Newton Knight was a poor Mississippi farmer and Confederate soldier who deserted the Army in early 1862, waged a rebellion against the Confederacy and ended up forming a little colony of exiles, which they referred to as the Free State of Jones.
Their numbers rose with deserters as the Confederate effort floundered. They even took over Jones County and raised an American flag at the courthouse. It’s a fascinating slice of forgotten history. Coming after three years after “12 Years a Slave” made sure we’d never forget the name Solomon Northup, it’s not unreasonable to expect that maybe “Free State of Jones “ could do that for Newton Knight or his fellow rebels.
The film might teach you the name Newton Knight (played by a scruffy, gaunt and almost feral Matthew McConaughey), but it is far too sprawling and too unfocused to be placed in the canon of forgotten Civil War-era stories alongside “12 Years a Slave.”
This tale follows Newt from his last days in the service to his near-accidental establishment of a rogue state in a swamp as the war rages on, all the way to emancipation and reconstruction. If 14 years sounds like a lot of territory to cover, it is, and the movie takes its time doing so, running nearly two and a half hours. And yet it still feels hurried.

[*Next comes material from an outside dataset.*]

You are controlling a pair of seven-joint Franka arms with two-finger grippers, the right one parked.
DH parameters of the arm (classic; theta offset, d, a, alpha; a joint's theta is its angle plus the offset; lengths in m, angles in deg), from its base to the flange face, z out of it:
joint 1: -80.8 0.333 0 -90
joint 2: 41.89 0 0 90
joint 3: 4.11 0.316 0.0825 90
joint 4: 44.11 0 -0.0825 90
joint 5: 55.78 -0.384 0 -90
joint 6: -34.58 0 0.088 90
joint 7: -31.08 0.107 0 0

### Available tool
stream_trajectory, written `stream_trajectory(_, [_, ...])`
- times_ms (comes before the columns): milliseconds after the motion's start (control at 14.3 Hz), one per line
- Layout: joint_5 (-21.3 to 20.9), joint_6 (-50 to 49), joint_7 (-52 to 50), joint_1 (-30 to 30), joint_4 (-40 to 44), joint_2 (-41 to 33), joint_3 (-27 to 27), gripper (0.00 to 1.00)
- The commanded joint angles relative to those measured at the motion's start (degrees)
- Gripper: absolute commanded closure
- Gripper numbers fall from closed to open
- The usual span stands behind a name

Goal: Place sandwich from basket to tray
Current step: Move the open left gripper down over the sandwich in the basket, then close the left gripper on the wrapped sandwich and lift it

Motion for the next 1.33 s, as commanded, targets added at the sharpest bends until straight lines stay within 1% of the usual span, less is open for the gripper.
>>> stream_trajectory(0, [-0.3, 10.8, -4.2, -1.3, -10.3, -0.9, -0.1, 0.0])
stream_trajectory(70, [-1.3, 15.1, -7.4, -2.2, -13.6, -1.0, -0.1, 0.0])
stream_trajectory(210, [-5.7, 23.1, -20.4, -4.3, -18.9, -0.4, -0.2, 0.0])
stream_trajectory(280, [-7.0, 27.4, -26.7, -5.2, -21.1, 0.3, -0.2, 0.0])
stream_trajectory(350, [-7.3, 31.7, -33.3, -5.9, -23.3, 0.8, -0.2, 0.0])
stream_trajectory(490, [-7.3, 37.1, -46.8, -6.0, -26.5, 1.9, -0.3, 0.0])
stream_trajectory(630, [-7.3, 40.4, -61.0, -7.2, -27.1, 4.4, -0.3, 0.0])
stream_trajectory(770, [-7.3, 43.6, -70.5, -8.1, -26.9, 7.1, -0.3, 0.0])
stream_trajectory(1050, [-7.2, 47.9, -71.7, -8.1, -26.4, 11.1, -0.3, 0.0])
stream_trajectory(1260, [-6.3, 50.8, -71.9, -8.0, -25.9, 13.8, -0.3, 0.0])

It begins promisingly enough, with the requisite war is hell reminder — fast-cutting between horrific injuries on the battlefield and then in an overrun makeshift hospital. Newt grudgingly participates, mostly by helping the wounded, but then something happens that rattles him personally and he heads home to his wife Serena (Keri Russell, looking very concerned) and their young child. Things are bleak there, too, where Confederate soldiers regularly rampage homes and take anything they might need and want — corn, livestock, blankets — for the war effort. There’s also the deplorable “Twenty Slave Law” which allows members of the Confederacy to opt out of conscription if they provide 20 slaves. It’s a law that benefits only the rich and that is not lost on Newt or his poor friends, none of whom own slaves or support the Confederate cause either.
Being a deserter, Newt’s mere presence endangers everyone. Serena even packs up the kid and leaves. When they literally send the dogs after him, he retreats to the swamp where he meets some runaway slaves, and they begin to grow their community. It’s here where things get a little murky and rushed.
Director Gary Ross (“Seabiscuit,” “The Hunger Games”) wants badly to present a lyrical epic, and there are some moments of grace, but mostly it’s just labored, propelled only by the passage of time, pages worth of printed exposition on the screen and the hope that Newt’s journey is a good enough engine. And yet with all of those years covered, Newt is as defined as vapor, and his supporting characters even less so.
There’s also a jarring cut early on to a trial in 1948 in Mississippi where one of Newt’s decedents is suspected of having African American ancestry, despite looking white. While you get used the back and forth, it doesn’t ever drum up the suspense of a courtroom drama or achieve its intended poignancy.
Newt does in fact take up with Rachel (a powerful, if underused Gugu Mbatha-Raw), a former house slave to a plantation owner. The question being asked in 1948 is whether or not they had any kids, thus starting a line of mixed race ancestors. It’s certainly an interesting thread, that this fight could continue so many generations after the war, but as with most things here, in execution it’s just more pasta thrown at the wall.
Rachel is one of the more compelling characters in the film, as is Moses (Mahershala Ali), who we meet with steel claws around his neck and see progress into a true protest leader by the time the war is over when, despite emancipation, little has changed for the former slaves and actually seems to be getting worse.
The Civil War and reconstruction were messy, and “Free State of Jones” wants to tackle it all. In the end, it’s too much for any one film to handle compellingly with such specificity.